The Center for Environmental Law and Policy and Columbia Riverkeeper filed an appeal July 20, arguing the bureau failed to comply with the National Environmental Policy Act and consider the environmental impacts associated with the new water diversions.

The project will deliver additional water from Lake Roosevelt for drought relief, improved municipal and industrial supply and to replace some of the groundwater used in the Odessa Subarea.

It will also increase water flows in the Columbia River below Grand Coulee Dam.

Rachael Paschal Osborn, executive director of the center, said she is primarily concerned that the river is already at critically low levels.

She said all alternatives to the drawdown were not considered and that substantial amounts of slag and toxic materials are in the water.

Such factors were not considered in the bureau's environmental impact statement, Osborn said.

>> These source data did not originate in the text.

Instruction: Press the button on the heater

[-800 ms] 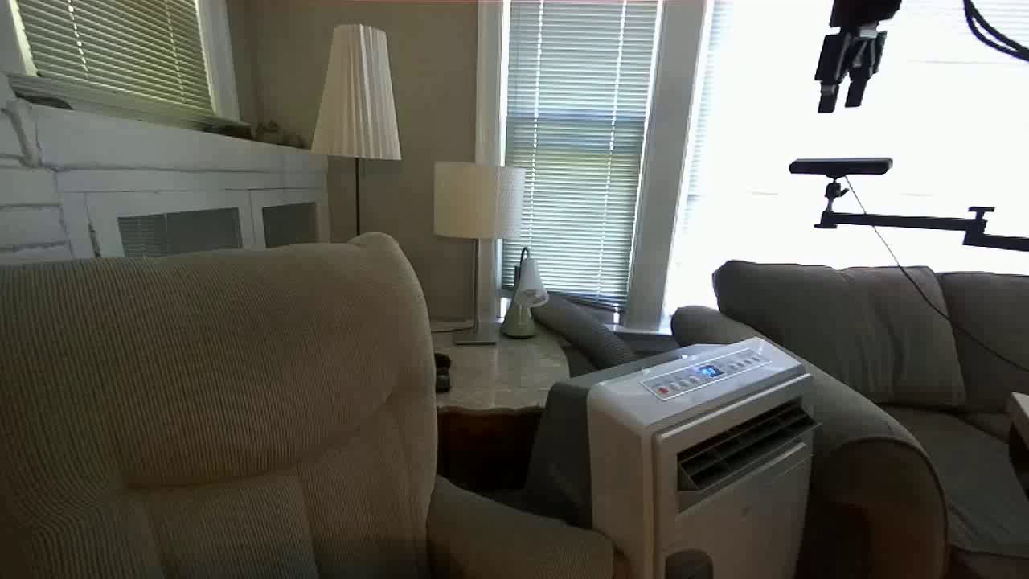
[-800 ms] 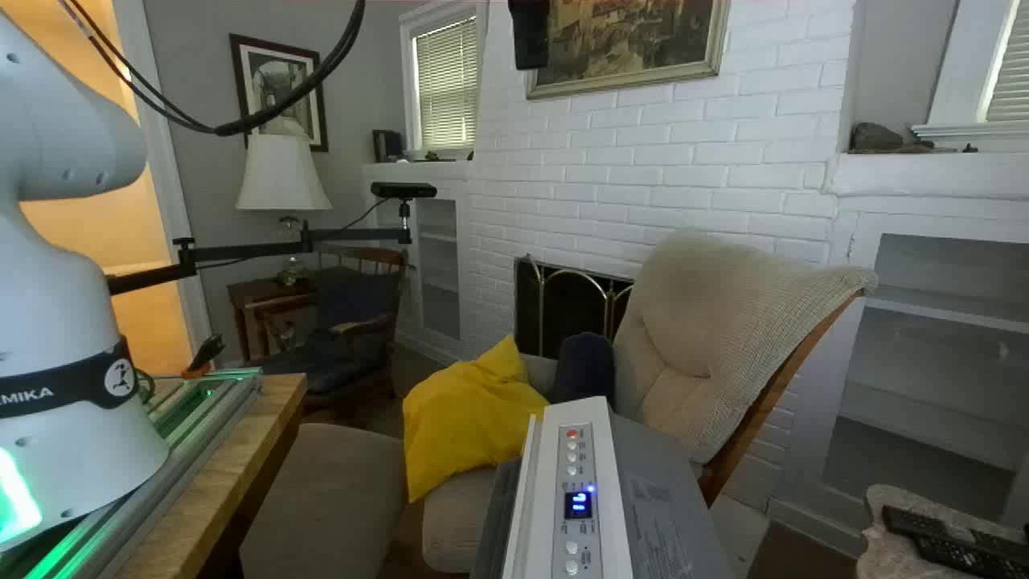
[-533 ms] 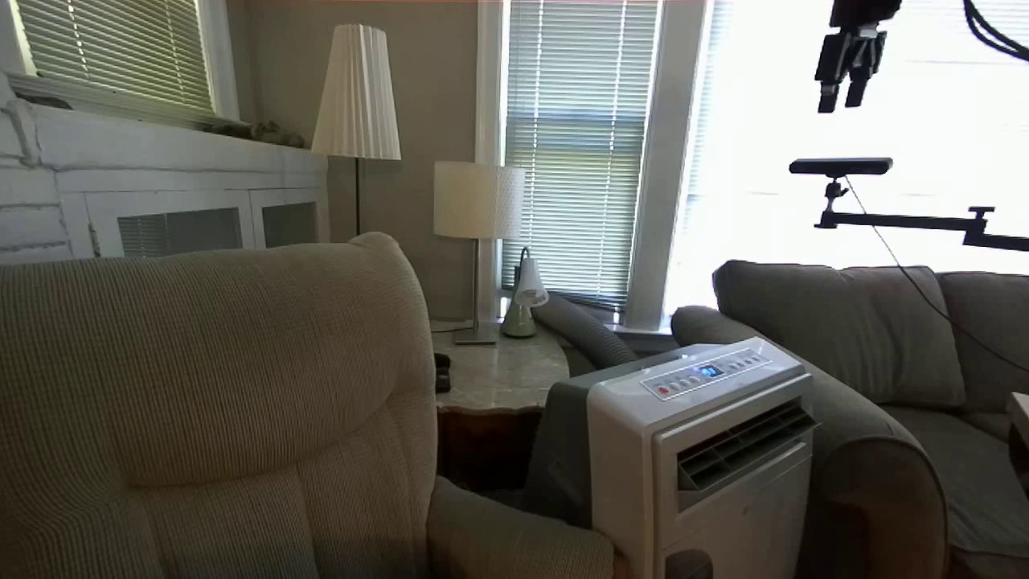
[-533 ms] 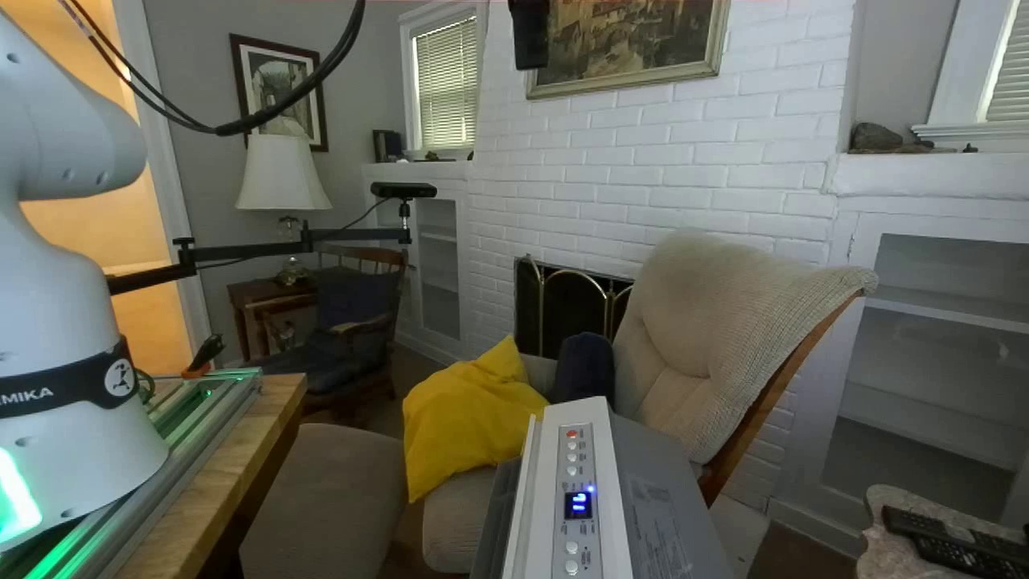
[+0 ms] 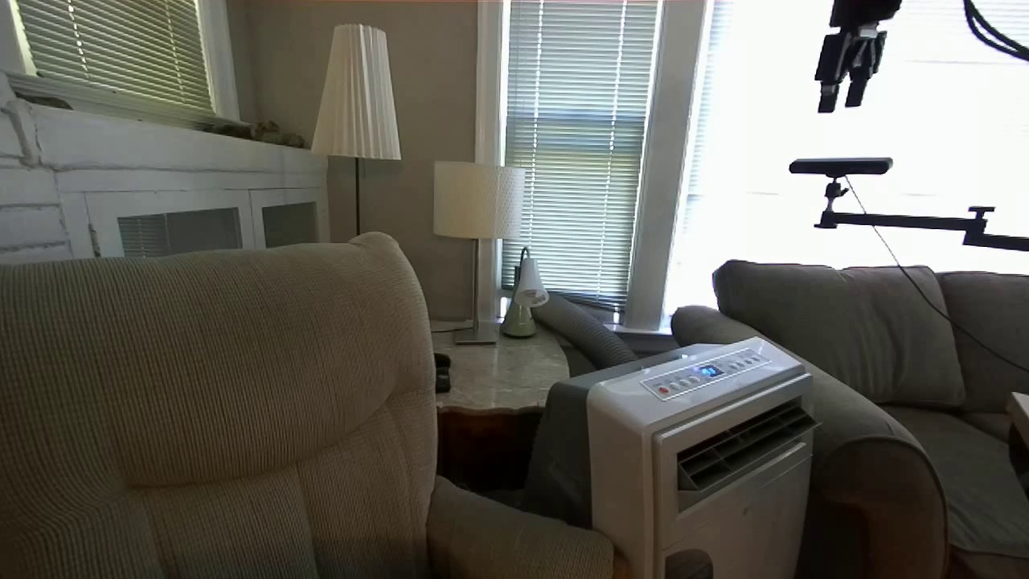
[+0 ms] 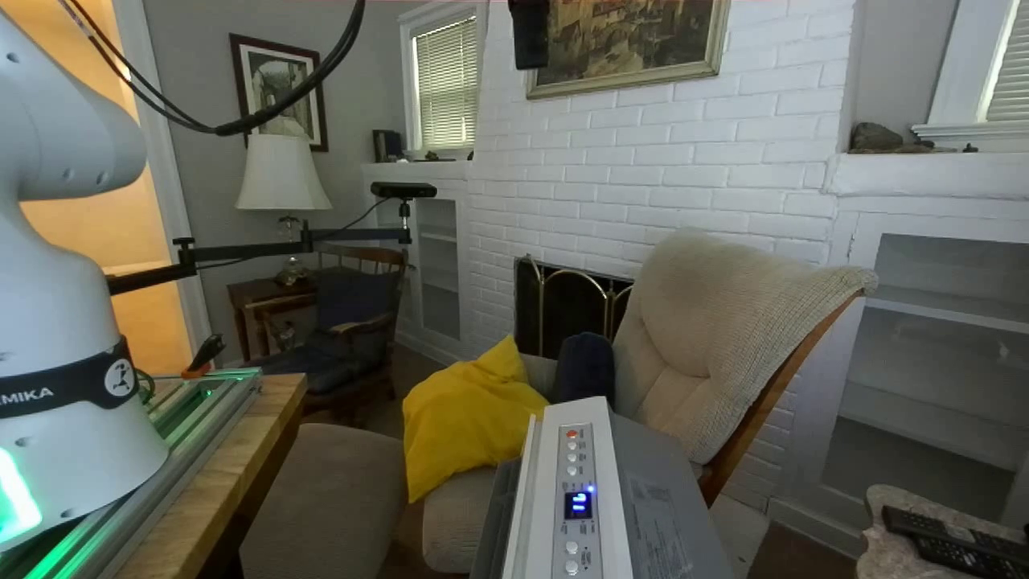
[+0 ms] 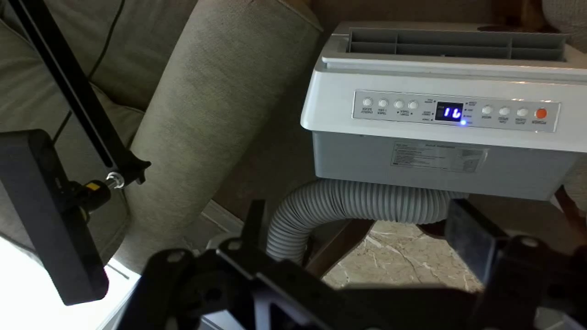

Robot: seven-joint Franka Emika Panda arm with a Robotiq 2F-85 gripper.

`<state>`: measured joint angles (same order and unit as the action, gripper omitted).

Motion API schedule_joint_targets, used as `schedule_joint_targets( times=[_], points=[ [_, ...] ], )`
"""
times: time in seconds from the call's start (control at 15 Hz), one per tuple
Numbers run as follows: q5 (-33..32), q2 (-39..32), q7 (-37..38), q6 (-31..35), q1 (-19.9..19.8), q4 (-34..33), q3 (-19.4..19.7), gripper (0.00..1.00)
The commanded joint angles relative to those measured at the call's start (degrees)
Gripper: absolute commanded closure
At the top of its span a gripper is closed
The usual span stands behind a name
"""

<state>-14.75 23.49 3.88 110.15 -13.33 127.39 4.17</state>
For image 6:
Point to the yellow cloth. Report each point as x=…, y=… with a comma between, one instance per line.
x=469, y=422

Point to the narrow window white blinds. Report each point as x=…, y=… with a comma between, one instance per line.
x=446, y=82

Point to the beige upholstered armchair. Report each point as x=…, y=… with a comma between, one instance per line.
x=708, y=341

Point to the grey sofa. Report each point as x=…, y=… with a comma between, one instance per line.
x=322, y=502

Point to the table lamp flared white shade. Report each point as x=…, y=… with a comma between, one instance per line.
x=285, y=170

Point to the black fireplace screen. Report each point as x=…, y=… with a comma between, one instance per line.
x=557, y=307

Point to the white built-in shelf cabinet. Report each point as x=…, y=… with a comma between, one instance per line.
x=935, y=354

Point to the grey rock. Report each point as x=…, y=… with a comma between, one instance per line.
x=887, y=140

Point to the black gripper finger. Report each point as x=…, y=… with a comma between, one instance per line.
x=528, y=33

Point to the small wooden side table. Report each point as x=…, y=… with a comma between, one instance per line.
x=262, y=310

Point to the white and grey portable heater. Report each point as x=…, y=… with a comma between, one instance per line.
x=645, y=514

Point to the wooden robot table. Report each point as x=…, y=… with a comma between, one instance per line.
x=221, y=483

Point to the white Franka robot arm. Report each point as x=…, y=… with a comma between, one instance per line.
x=65, y=269

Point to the black stereo camera bar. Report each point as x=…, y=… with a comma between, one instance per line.
x=404, y=191

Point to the black orange clamp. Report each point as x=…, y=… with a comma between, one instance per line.
x=205, y=354

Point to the window with slatted blinds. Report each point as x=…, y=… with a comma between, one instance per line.
x=991, y=64

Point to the black remote control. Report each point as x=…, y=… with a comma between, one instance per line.
x=943, y=528
x=960, y=559

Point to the gold framed landscape painting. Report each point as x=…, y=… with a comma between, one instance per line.
x=627, y=36

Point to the black framed picture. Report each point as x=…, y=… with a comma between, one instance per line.
x=279, y=84

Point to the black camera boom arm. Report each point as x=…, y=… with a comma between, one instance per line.
x=247, y=250

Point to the small black box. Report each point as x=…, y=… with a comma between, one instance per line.
x=386, y=144

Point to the dark blue pillow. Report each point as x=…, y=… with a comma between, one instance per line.
x=585, y=365

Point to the wooden chair dark cushion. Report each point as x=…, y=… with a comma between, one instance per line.
x=348, y=322

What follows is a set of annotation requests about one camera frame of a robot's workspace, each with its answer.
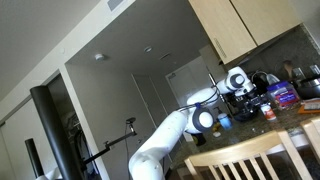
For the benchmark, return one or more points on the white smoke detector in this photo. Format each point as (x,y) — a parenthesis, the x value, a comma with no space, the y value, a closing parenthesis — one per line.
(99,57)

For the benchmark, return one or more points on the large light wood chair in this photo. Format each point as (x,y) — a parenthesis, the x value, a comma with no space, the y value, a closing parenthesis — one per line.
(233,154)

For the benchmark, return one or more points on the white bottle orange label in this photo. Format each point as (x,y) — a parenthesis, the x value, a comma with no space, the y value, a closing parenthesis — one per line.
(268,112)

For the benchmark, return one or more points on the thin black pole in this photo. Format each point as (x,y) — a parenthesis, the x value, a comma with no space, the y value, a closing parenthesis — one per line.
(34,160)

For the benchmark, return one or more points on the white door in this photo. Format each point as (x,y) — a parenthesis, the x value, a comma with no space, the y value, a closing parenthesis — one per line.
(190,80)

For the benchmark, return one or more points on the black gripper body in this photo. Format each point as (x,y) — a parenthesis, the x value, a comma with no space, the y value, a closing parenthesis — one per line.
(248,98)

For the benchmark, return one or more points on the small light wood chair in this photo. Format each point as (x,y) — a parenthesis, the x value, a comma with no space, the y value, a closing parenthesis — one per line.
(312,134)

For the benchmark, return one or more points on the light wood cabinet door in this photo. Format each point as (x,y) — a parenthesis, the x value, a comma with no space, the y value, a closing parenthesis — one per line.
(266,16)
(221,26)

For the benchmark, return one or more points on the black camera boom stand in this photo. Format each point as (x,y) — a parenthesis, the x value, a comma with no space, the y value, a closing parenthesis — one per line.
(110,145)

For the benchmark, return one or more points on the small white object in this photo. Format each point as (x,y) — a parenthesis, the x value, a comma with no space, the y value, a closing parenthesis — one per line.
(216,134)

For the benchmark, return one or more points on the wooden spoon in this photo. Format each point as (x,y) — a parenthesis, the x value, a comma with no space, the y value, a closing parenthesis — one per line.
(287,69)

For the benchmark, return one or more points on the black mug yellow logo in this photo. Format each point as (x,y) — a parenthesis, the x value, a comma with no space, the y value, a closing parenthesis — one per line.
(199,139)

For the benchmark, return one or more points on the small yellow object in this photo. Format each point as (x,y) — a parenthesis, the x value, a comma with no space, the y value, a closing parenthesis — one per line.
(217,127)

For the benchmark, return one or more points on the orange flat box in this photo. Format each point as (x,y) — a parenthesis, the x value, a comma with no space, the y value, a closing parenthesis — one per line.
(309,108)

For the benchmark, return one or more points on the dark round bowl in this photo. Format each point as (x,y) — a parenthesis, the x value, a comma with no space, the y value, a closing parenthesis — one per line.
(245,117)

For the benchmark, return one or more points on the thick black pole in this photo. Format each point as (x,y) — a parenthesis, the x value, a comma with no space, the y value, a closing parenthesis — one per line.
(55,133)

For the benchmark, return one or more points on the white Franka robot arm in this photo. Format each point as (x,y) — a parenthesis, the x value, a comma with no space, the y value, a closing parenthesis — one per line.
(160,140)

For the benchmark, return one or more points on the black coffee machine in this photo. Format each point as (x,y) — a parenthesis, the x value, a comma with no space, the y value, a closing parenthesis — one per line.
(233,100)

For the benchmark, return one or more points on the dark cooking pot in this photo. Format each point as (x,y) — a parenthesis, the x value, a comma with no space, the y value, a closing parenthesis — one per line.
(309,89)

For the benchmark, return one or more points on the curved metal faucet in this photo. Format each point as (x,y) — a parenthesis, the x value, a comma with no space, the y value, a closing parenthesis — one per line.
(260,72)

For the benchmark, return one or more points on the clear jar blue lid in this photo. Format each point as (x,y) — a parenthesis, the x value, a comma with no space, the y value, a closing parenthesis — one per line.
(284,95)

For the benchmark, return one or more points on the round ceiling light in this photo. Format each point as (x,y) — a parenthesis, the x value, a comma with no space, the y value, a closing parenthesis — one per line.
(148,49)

The bureau's final environmental statement finds contaminants are present, but the additional drawdown does not expose much additional sediment to erosion.

"Lake Roosevelt is an operating reservoir, it fluctuates, it goes up and down," Bill Gray, area manager of the bureau's Columbia Cascade office in Yakima, Wash, said. "This is all within that range of that reservoir the way it currently operates."

U.S. District Judge Robert Whaley in May found the bureau had complied with NEPA timing requirements and adequately considered alternatives to the project and its impacts.

In the meantime, construction continues, Gray said. The bureau is also working on contracts with the Washington State Department of Ecology and the East Columbia Basin Irrigation District to deliver water.

The first water will be available in March 2012, Gray said.